━━━━━ Source data ━━━━━
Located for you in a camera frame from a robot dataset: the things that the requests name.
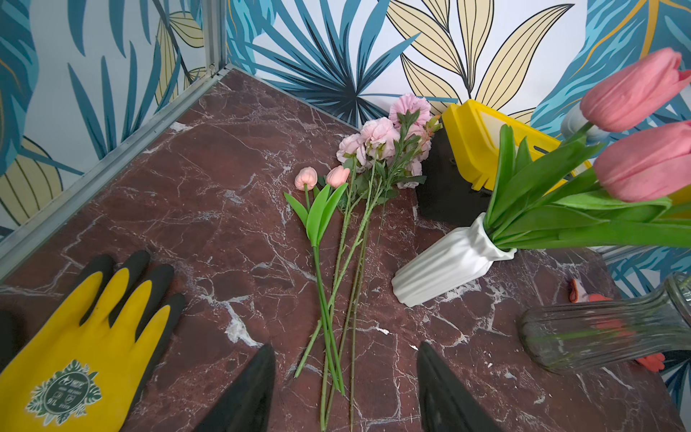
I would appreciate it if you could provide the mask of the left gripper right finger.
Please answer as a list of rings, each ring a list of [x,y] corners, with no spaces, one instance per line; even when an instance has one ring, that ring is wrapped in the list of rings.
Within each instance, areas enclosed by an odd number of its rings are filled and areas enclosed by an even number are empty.
[[[417,378],[424,431],[502,432],[428,342],[419,346]]]

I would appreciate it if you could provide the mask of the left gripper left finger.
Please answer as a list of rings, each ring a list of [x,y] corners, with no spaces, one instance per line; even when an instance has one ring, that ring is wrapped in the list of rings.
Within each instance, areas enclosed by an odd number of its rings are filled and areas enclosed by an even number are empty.
[[[275,351],[266,344],[194,431],[266,431],[275,386]]]

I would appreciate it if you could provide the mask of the light pink tulip stem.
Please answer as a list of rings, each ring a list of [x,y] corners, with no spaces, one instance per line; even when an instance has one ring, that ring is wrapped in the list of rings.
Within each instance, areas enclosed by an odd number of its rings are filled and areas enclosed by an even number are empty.
[[[313,167],[304,167],[296,176],[295,188],[304,192],[306,205],[303,205],[295,197],[285,194],[286,202],[292,207],[295,214],[299,217],[305,228],[307,238],[311,243],[314,263],[316,266],[316,277],[318,284],[318,294],[320,300],[320,323],[324,333],[326,344],[326,361],[332,377],[334,387],[339,391],[345,390],[343,375],[340,367],[340,357],[336,352],[337,344],[333,330],[333,319],[330,316],[329,302],[325,290],[320,263],[320,243],[326,233],[331,219],[336,212],[338,204],[343,194],[347,190],[347,185],[340,185],[334,189],[329,184],[325,185],[320,192],[316,191],[319,177]]]

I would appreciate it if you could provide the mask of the pink carnation flower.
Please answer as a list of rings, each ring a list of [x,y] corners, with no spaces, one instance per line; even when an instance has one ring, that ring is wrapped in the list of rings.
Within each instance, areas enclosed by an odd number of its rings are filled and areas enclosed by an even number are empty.
[[[348,328],[351,330],[348,395],[348,426],[351,431],[356,429],[357,318],[365,284],[371,219],[378,207],[385,207],[386,203],[398,196],[399,190],[415,188],[424,182],[423,174],[409,178],[403,176],[405,167],[415,156],[413,149],[419,140],[407,140],[407,135],[413,124],[424,125],[433,118],[437,117],[432,115],[431,104],[426,98],[408,94],[392,105],[387,117],[367,122],[360,131],[362,145],[354,155],[359,170],[355,180],[365,181],[367,190],[361,194],[365,198],[365,210],[358,228],[359,256],[347,313]]]

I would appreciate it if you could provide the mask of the light pink rose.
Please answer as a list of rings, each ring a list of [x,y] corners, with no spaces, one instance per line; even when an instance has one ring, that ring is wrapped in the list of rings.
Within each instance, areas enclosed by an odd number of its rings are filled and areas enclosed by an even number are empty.
[[[331,329],[325,334],[330,353],[324,357],[320,383],[320,430],[329,429],[329,417],[338,393],[354,397],[354,360],[350,361],[350,377],[343,372],[342,356],[347,341],[356,341],[356,314],[359,292],[365,277],[365,257],[369,230],[377,206],[384,204],[390,180],[395,172],[399,129],[388,118],[371,120],[359,133],[348,136],[339,144],[337,159],[340,166],[327,175],[326,184],[332,189],[345,186],[345,194],[337,209],[343,215],[330,292],[326,298],[327,324],[334,325],[338,292],[354,268],[345,320],[339,336]]]

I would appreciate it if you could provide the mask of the double pink peony stem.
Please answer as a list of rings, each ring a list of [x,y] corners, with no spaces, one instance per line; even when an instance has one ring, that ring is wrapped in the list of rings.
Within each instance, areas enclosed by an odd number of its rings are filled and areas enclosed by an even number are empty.
[[[437,121],[437,118],[433,118],[424,125],[413,124],[410,127],[407,140],[411,138],[418,138],[419,140],[415,145],[415,149],[413,149],[415,156],[404,169],[403,176],[405,178],[421,176],[423,174],[422,162],[428,158],[432,147],[431,140],[441,128],[442,126]]]

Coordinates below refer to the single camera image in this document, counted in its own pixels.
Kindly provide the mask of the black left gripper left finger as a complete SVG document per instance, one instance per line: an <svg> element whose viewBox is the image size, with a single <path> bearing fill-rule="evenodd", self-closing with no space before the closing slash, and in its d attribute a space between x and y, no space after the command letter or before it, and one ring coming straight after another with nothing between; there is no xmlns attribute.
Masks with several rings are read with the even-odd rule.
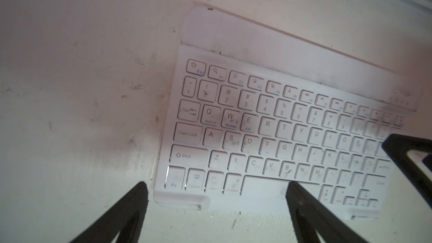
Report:
<svg viewBox="0 0 432 243"><path fill-rule="evenodd" d="M72 242L138 242L149 203L148 195L146 183L139 182Z"/></svg>

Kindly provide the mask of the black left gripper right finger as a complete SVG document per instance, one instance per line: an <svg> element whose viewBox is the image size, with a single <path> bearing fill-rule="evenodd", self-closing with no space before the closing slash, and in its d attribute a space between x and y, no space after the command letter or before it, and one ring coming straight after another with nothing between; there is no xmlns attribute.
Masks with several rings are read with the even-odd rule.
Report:
<svg viewBox="0 0 432 243"><path fill-rule="evenodd" d="M364 243L298 182L290 182L286 191L292 225L299 243Z"/></svg>

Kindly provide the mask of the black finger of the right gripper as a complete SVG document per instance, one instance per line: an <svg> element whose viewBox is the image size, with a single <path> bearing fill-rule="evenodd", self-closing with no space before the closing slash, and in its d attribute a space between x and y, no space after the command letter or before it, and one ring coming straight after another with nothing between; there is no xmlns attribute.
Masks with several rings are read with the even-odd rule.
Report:
<svg viewBox="0 0 432 243"><path fill-rule="evenodd" d="M432 205L432 141L391 134L382 149L406 176L428 206Z"/></svg>

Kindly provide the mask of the white key keyboard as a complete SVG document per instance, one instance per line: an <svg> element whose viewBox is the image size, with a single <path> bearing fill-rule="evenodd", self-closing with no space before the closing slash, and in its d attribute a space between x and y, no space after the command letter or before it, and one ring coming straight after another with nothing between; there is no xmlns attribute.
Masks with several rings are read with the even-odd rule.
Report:
<svg viewBox="0 0 432 243"><path fill-rule="evenodd" d="M333 214L375 220L421 87L206 6L186 16L154 183L163 207L288 214L298 182Z"/></svg>
━━━━━
• _Directions for this task_: Restate the entire listing word for word, excluding pictures.

• _The completed task_:
Located for you in a camera frame from a robot dataset: the things that the requests name.
I would appreciate it if you could provide the mask of the left gripper right finger.
Please answer as a list of rings, each ring a list of [x,y] corners, with no spaces, one instance per line; even when an instance has one ring, that ring is wrapped in the list of rings.
Within each instance, areas enclosed by an odd number of its rings are filled and areas enclosed by an even number are empty.
[[[417,378],[424,431],[502,432],[428,342],[419,346]]]

I would appreciate it if you could provide the mask of the left gripper left finger.
Please answer as a list of rings, each ring a list of [x,y] corners, with no spaces, one instance per line; even when an instance has one ring, that ring is wrapped in the list of rings.
Within each instance, areas enclosed by an odd number of its rings are filled and areas enclosed by an even number are empty.
[[[275,351],[266,344],[194,431],[266,431],[275,386]]]

I would appreciate it if you could provide the mask of the light pink tulip stem.
Please answer as a list of rings, each ring a list of [x,y] corners, with no spaces, one instance per line; even when an instance has one ring, that ring is wrapped in the list of rings.
Within each instance, areas enclosed by an odd number of its rings are filled and areas enclosed by an even number are empty.
[[[313,167],[304,167],[296,176],[295,188],[304,192],[306,205],[303,205],[295,197],[285,194],[286,202],[292,207],[295,214],[299,217],[305,228],[307,238],[311,243],[314,263],[316,266],[316,277],[318,284],[318,294],[320,300],[320,323],[324,333],[326,344],[326,361],[332,377],[334,387],[339,391],[345,390],[343,375],[340,367],[340,357],[336,352],[337,344],[333,330],[333,319],[330,316],[329,302],[325,290],[320,263],[320,243],[326,233],[331,219],[336,212],[338,204],[343,194],[347,190],[347,185],[340,185],[334,189],[329,184],[325,185],[320,192],[316,191],[319,177]]]

I would appreciate it if you could provide the mask of the pink carnation flower.
Please answer as a list of rings, each ring a list of [x,y] corners, with no spaces, one instance per line; even when an instance has one ring, that ring is wrapped in the list of rings.
Within each instance, areas enclosed by an odd number of its rings are filled and areas enclosed by an even number are empty.
[[[348,328],[351,330],[348,395],[348,426],[351,431],[356,429],[357,318],[365,284],[371,219],[378,207],[385,207],[386,203],[398,196],[399,190],[415,188],[424,182],[423,174],[409,178],[403,176],[405,167],[415,156],[413,149],[419,140],[407,140],[407,135],[413,124],[424,125],[433,118],[437,117],[432,115],[431,104],[426,98],[408,94],[392,105],[387,117],[367,122],[360,131],[362,145],[354,155],[359,170],[355,180],[365,181],[367,190],[361,194],[365,198],[365,210],[358,228],[359,256],[347,313]]]

I would appreciate it if you could provide the mask of the light pink rose.
Please answer as a list of rings, each ring a list of [x,y] corners, with no spaces, one instance per line; even when an instance has one ring, that ring is wrapped in the list of rings.
Within each instance, areas enclosed by an odd number of its rings are filled and areas enclosed by an even number are empty.
[[[331,329],[325,334],[330,353],[324,357],[320,383],[320,430],[329,429],[329,417],[338,393],[354,397],[354,360],[350,361],[350,377],[343,372],[342,356],[347,341],[356,341],[356,314],[359,292],[365,277],[365,257],[369,230],[377,206],[384,204],[390,180],[395,172],[399,129],[388,118],[371,120],[359,133],[348,136],[339,144],[337,159],[340,166],[327,175],[326,184],[332,189],[345,186],[345,194],[337,209],[343,215],[330,292],[326,298],[327,324],[334,325],[338,292],[354,268],[345,320],[339,336]]]

I would appreciate it if you could provide the mask of the double pink peony stem.
Please answer as a list of rings, each ring a list of [x,y] corners, with no spaces, one instance per line; even when an instance has one ring, that ring is wrapped in the list of rings.
Within each instance, areas enclosed by an odd number of its rings are filled and areas enclosed by an even number are empty.
[[[437,121],[437,118],[433,118],[424,125],[413,124],[410,127],[407,140],[411,138],[418,138],[419,140],[415,145],[415,149],[413,149],[415,156],[404,169],[403,176],[405,178],[421,176],[423,174],[422,162],[428,158],[432,147],[431,140],[441,128],[442,126]]]

Coordinates below refer to the single camera image in this document, counted in its own pixels.
Kindly provide the mask of the black left gripper left finger as a complete SVG document per instance, one instance per line: an <svg> element whose viewBox is the image size, with a single <path> bearing fill-rule="evenodd", self-closing with no space before the closing slash, and in its d attribute a space between x and y, no space after the command letter or before it, and one ring coming straight after another with nothing between; there is no xmlns attribute.
Masks with several rings are read with the even-odd rule.
Report:
<svg viewBox="0 0 432 243"><path fill-rule="evenodd" d="M72 242L138 242L149 203L148 195L146 183L139 182Z"/></svg>

Kindly provide the mask of the black left gripper right finger as a complete SVG document per instance, one instance per line: an <svg> element whose viewBox is the image size, with a single <path> bearing fill-rule="evenodd", self-closing with no space before the closing slash, and in its d attribute a space between x and y, no space after the command letter or before it, and one ring coming straight after another with nothing between; there is no xmlns attribute.
Masks with several rings are read with the even-odd rule.
Report:
<svg viewBox="0 0 432 243"><path fill-rule="evenodd" d="M364 243L298 182L290 182L286 191L292 225L299 243Z"/></svg>

Kindly provide the mask of the black finger of the right gripper as a complete SVG document per instance, one instance per line: an <svg> element whose viewBox is the image size, with a single <path> bearing fill-rule="evenodd", self-closing with no space before the closing slash, and in its d attribute a space between x and y, no space after the command letter or before it, and one ring coming straight after another with nothing between; there is no xmlns attribute.
Masks with several rings are read with the even-odd rule.
Report:
<svg viewBox="0 0 432 243"><path fill-rule="evenodd" d="M432 205L432 141L391 134L382 149L406 176L428 206Z"/></svg>

Kindly provide the mask of the white key keyboard as a complete SVG document per instance, one instance per line: an <svg> element whose viewBox is the image size, with a single <path> bearing fill-rule="evenodd", self-closing with no space before the closing slash, and in its d attribute a space between x and y, no space after the command letter or before it, and one ring coming straight after another with nothing between; there is no xmlns attribute.
Masks with several rings are read with the even-odd rule.
Report:
<svg viewBox="0 0 432 243"><path fill-rule="evenodd" d="M333 214L375 220L421 87L206 6L186 16L154 183L163 207L288 214L298 182Z"/></svg>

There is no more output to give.